**Problem**
Extract the whole listing as it stands. Do not include the pictures.

**Dataset extract**
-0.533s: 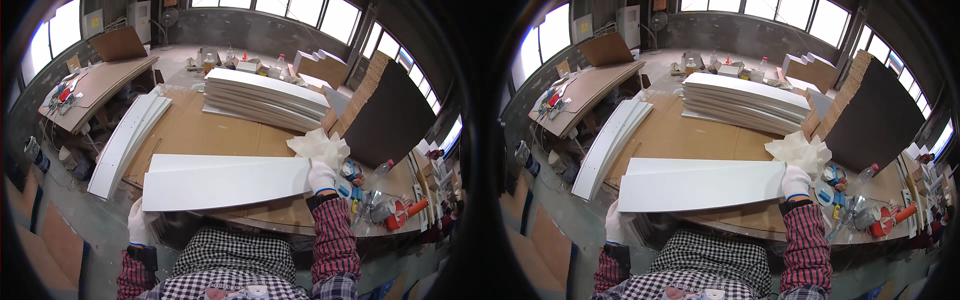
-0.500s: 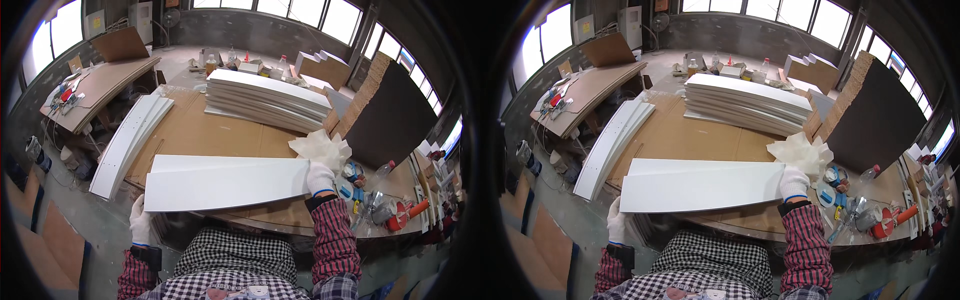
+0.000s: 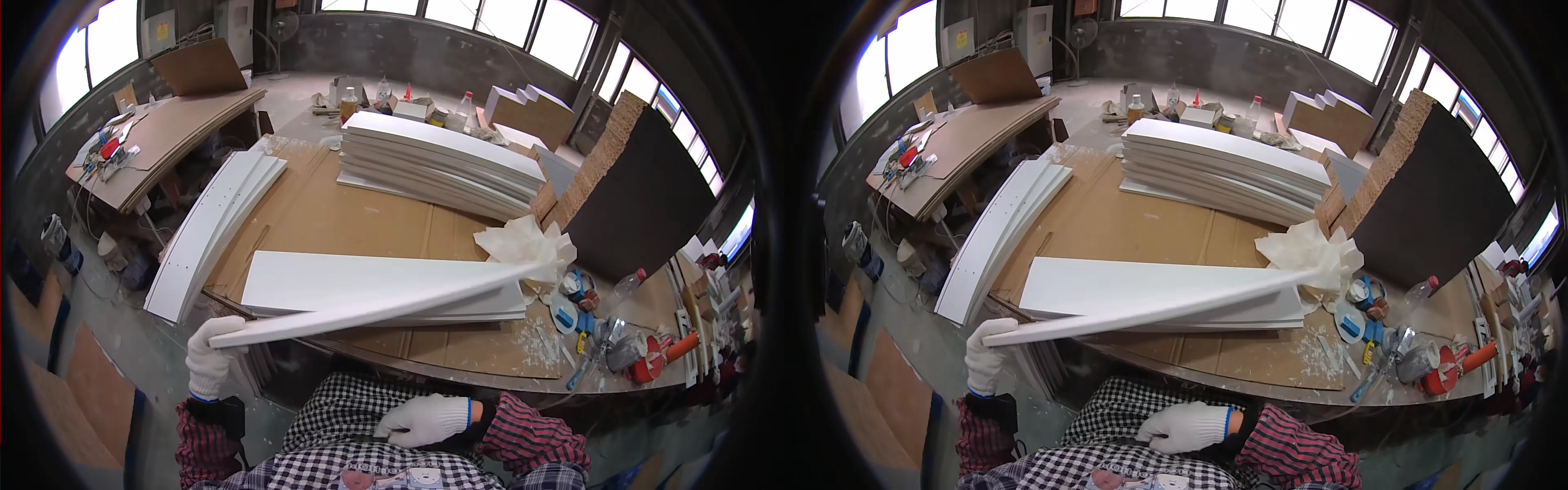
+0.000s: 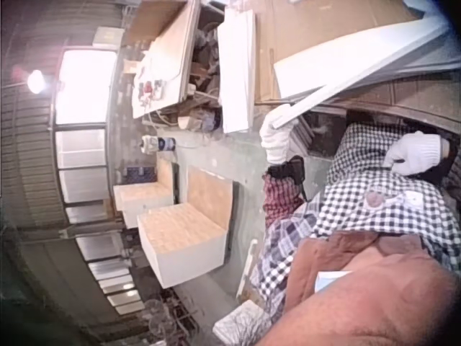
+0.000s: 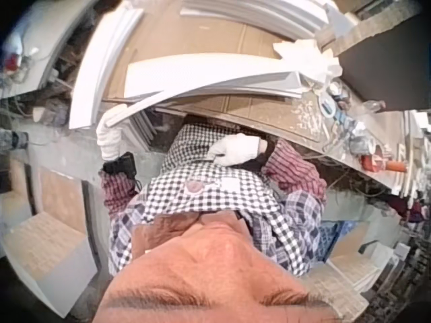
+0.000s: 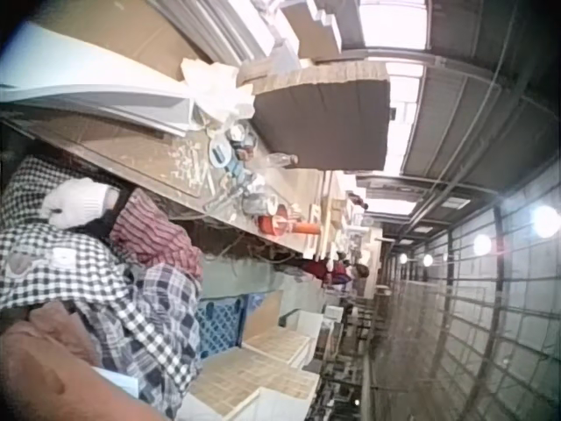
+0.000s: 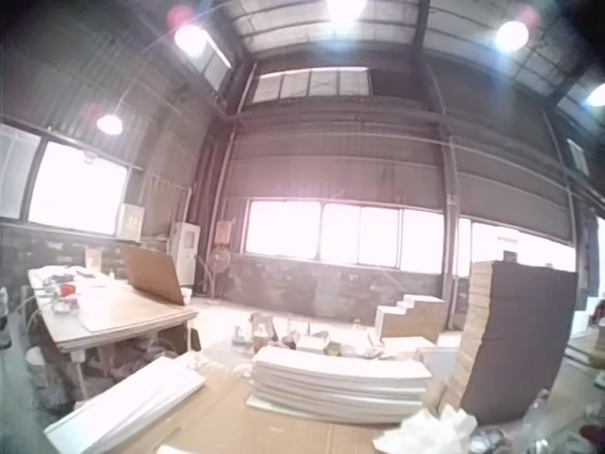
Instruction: The person scrapes the edges of white rectangular boards using a metal scraper. They handle the boards one by one, flipping them over to scrape different sides and edges. The person stacks the processed boards on the table.
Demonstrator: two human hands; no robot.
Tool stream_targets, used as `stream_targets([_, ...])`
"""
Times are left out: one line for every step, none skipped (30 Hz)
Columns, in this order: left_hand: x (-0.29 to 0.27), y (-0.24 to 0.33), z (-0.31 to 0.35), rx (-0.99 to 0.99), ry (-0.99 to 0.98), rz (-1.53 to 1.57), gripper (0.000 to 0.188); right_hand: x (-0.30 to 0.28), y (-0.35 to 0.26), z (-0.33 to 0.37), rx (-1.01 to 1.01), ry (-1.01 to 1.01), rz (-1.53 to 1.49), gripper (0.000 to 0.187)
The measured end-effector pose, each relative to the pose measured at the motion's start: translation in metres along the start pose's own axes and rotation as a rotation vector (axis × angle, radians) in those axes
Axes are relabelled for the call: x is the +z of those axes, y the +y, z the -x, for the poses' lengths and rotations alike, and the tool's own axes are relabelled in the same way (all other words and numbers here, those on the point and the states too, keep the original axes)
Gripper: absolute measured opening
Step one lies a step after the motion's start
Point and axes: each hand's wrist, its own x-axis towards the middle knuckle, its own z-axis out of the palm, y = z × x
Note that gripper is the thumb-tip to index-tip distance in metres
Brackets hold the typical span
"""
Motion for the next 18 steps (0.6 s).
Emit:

**Expected answer**
-0.533s: 
-0.500s: 
+0.000s: 
+0.000s: 
+0.000s: 
+0.000s: 
+0.000s: 
Instruction: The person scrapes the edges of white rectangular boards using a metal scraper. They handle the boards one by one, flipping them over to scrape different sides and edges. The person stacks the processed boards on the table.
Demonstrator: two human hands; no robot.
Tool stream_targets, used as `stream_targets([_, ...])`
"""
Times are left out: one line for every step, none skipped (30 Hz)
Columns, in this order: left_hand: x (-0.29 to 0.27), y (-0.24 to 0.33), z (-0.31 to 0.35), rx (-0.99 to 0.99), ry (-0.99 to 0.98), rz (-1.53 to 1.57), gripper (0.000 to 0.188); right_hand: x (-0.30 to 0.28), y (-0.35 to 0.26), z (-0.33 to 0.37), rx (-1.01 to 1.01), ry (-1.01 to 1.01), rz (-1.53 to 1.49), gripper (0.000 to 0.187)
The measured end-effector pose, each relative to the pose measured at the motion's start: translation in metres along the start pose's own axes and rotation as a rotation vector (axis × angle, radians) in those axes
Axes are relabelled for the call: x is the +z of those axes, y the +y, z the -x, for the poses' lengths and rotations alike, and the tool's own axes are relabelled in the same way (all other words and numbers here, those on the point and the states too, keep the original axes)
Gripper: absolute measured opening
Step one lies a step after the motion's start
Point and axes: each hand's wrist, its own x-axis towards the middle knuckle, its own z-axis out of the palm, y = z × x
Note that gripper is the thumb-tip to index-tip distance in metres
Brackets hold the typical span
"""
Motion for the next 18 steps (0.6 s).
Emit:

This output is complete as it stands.